◆ Try it: Using the data below, reproduce exactly the lines from the line with "Everything in this" to the line with "A marked-up camera", both included; pictures must be dropped.

◆ Supplied material:
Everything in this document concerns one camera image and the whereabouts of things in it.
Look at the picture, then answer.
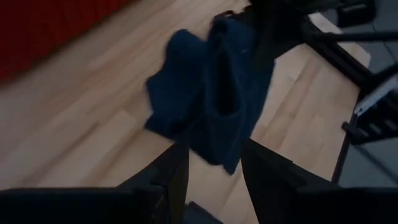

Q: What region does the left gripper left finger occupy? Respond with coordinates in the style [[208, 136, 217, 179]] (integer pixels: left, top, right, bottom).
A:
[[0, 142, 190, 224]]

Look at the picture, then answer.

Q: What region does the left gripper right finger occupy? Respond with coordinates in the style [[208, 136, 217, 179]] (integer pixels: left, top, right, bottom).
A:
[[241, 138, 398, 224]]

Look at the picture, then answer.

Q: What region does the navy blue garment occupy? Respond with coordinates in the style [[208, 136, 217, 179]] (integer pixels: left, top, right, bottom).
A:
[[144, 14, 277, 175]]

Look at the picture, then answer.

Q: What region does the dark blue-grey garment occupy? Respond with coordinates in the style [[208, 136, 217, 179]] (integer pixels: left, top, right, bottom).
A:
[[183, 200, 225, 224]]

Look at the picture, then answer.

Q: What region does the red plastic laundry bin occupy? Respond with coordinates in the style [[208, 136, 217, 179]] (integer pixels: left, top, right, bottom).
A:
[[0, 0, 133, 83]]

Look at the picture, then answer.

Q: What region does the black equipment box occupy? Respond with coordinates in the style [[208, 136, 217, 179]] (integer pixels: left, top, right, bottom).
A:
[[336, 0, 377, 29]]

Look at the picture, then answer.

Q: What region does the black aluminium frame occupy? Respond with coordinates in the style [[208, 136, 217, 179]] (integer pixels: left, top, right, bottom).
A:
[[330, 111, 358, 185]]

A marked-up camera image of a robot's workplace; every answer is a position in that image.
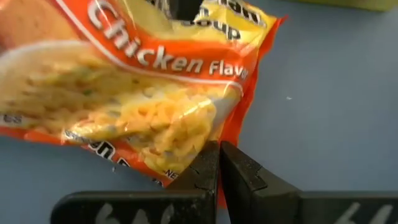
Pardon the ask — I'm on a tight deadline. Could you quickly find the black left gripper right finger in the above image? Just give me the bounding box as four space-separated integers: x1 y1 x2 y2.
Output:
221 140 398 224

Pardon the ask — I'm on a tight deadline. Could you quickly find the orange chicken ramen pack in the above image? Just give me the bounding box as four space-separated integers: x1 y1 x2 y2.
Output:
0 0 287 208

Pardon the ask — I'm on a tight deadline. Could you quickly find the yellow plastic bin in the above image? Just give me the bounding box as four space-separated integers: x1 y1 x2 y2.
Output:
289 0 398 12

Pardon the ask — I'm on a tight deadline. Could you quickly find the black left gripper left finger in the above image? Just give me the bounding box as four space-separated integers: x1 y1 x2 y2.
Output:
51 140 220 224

---

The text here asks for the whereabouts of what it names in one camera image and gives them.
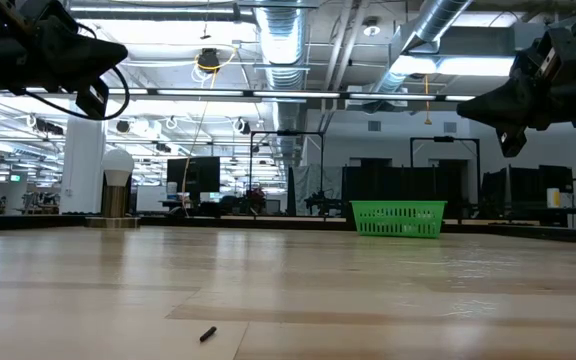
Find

* * *

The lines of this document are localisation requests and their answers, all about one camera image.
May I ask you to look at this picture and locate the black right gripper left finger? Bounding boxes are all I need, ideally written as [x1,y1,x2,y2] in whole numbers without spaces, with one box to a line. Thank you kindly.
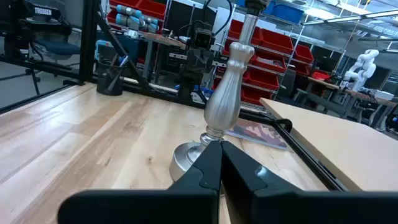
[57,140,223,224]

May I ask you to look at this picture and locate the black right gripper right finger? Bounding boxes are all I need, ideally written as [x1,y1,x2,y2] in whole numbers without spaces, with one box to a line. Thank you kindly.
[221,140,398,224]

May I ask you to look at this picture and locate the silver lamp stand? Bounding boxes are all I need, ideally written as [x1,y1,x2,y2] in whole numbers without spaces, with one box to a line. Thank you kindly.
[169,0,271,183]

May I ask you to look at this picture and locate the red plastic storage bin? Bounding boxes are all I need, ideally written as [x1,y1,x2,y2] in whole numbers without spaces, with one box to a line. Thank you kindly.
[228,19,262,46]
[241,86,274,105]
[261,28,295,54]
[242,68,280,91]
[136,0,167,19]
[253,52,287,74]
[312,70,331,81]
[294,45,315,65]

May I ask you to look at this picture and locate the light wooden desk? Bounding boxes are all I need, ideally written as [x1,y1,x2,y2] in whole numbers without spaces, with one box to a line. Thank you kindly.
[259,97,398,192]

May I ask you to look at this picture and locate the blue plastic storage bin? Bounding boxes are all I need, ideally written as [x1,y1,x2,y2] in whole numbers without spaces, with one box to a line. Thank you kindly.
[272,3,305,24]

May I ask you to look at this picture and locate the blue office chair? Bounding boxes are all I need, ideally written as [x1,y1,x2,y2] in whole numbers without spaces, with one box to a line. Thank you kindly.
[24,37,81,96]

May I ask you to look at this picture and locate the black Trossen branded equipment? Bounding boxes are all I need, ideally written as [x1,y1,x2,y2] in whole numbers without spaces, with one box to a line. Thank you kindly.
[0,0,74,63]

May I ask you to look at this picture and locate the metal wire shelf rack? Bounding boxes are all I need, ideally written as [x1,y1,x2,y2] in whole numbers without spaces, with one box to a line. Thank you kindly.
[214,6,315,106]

◆ Problem solution:
Everything in this document concerns one camera image and the whereabouts of things in it.
Look at the picture, then answer.

Q: What region does the left gripper left finger occupy? Respond with coordinates in the style [[208, 136, 217, 179]] (integer pixels: left, top, right, bottom).
A:
[[0, 142, 190, 224]]

Look at the picture, then answer.

Q: What region does the left gripper right finger occupy? Respond with coordinates in the style [[208, 136, 217, 179]] (integer pixels: left, top, right, bottom).
A:
[[241, 138, 398, 224]]

Look at the picture, then answer.

Q: What region does the navy blue garment occupy? Respond with coordinates in the style [[208, 136, 217, 179]] (integer pixels: left, top, right, bottom).
A:
[[144, 14, 277, 175]]

Look at the picture, then answer.

Q: What region does the dark blue-grey garment occupy? Respond with coordinates in the style [[208, 136, 217, 179]] (integer pixels: left, top, right, bottom).
A:
[[183, 200, 225, 224]]

Look at the picture, then answer.

Q: What region does the red plastic laundry bin occupy? Respond with coordinates in the style [[208, 136, 217, 179]] (integer pixels: left, top, right, bottom).
A:
[[0, 0, 133, 83]]

Look at the picture, then answer.

Q: What region does the black equipment box occupy? Respond with coordinates in the style [[208, 136, 217, 179]] (integer pixels: left, top, right, bottom).
A:
[[336, 0, 377, 29]]

Look at the picture, then answer.

Q: What region does the black aluminium frame occupy? Respond with coordinates in the style [[208, 136, 217, 179]] (integer pixels: left, top, right, bottom).
A:
[[330, 111, 358, 185]]

A marked-up camera image of a robot's workplace; every answer is a position in that image.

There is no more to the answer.